The Wilton School District's accomplishments and resources should be considered in the context of persistent public education funding inequities across the state. The state supreme court had ruled the state school funding system unconstitutional three times since 1991. However, the state legislature had persistently failed to address the issue and the situation remained unchanged up until the time of the study, when the state had some of the largest disparities in per-pupil funding in the United States. The Wilton School District was at the upper end of this spectrum: in 2001–2002 it had a per-pupil expenditure of $8,681. These funding disparities underscore the fact that at the time of the study, education in Wilton was conducted in a state funding environment rife with inequities.
The Wilton Way
The study generated a great deal of data concerning local beliefs, practices, and appropriate dispositions related to individual success. I have come to understand them in the context of a local saying or trope known as the Wilton Way. The Wilton Way consisted of more-or-less shared beliefs concerning the distinctiveness of the community, the importance of individual self-worth, and competitive strategies for individual and community advancement. It also comprised the local achievement ideology (or "status ideology") through which parents and community members "constructed a symbolic boundary" around their school community (Holme 2002, 194). In this sense, the Wilton Way is a local instance of upper middle class or professional class beliefs and practices.

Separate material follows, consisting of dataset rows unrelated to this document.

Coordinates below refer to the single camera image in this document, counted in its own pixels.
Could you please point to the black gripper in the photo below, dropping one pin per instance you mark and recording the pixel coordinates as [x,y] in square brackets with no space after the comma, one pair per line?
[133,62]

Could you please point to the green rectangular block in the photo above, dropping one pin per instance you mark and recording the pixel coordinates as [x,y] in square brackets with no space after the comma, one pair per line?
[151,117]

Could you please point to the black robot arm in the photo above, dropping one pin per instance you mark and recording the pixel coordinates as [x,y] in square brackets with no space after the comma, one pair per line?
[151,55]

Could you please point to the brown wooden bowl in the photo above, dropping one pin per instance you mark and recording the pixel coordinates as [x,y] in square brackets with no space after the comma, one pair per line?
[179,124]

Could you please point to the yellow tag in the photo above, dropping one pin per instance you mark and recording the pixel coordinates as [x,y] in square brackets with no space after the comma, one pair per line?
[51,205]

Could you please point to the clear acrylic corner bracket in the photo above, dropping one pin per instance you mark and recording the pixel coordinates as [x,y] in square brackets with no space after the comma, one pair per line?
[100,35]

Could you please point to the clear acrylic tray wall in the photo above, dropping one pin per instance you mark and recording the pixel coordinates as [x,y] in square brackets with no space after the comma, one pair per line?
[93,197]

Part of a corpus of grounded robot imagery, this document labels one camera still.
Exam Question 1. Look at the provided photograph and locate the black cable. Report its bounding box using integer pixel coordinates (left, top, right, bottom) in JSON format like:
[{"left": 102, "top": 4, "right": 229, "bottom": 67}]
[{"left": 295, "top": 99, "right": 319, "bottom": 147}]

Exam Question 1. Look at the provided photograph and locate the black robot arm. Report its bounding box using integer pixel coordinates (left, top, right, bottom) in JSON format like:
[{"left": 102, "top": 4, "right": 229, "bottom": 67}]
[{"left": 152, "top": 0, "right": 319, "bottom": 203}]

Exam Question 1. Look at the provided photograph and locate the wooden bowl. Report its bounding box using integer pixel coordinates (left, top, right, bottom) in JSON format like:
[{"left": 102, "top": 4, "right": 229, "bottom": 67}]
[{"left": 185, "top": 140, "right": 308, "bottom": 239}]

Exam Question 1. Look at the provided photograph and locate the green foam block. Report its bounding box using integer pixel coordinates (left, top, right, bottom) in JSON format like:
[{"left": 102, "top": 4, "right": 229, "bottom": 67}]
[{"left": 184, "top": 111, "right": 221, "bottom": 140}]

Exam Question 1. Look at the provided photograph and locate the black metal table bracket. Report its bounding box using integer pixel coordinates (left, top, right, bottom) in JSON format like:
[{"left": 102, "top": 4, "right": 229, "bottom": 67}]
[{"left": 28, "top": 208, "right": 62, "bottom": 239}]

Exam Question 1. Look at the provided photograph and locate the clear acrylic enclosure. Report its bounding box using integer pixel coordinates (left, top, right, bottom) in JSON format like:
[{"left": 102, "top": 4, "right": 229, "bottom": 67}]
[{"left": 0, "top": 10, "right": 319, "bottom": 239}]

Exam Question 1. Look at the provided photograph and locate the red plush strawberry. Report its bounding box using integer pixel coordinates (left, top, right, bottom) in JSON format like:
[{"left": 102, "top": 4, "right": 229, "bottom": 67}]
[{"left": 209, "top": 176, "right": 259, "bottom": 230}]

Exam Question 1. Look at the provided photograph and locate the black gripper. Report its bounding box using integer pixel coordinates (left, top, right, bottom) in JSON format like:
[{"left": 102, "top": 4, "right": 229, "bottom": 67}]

Jim Greylock, a white WBHS AP history teacher in his thirties, described the Wilton Way as follows:
So the Wilton Way is the Upper Alexandria Way, is the Townsend Way [other nearby upper-middle-class suburbs], is the upper-middle-class way. It has nothing to do with what is intrinsic to you, but with what is outside of you. Your consumption. Your capacity to consume. How your capacity for consumption determines your worth. (Interview 4/17/00)
When asked what the Wilton Way was, Gary Linwood, the veteran African American WBHS choir director exclaimed, "Oh my gosh! If I knew that, we'd have it in a bottle."
A central contention of the book is that the Wilton Way provided an ideological basis for the class-cultural beliefs, identities, and practices that characterized its residents' everyday lives.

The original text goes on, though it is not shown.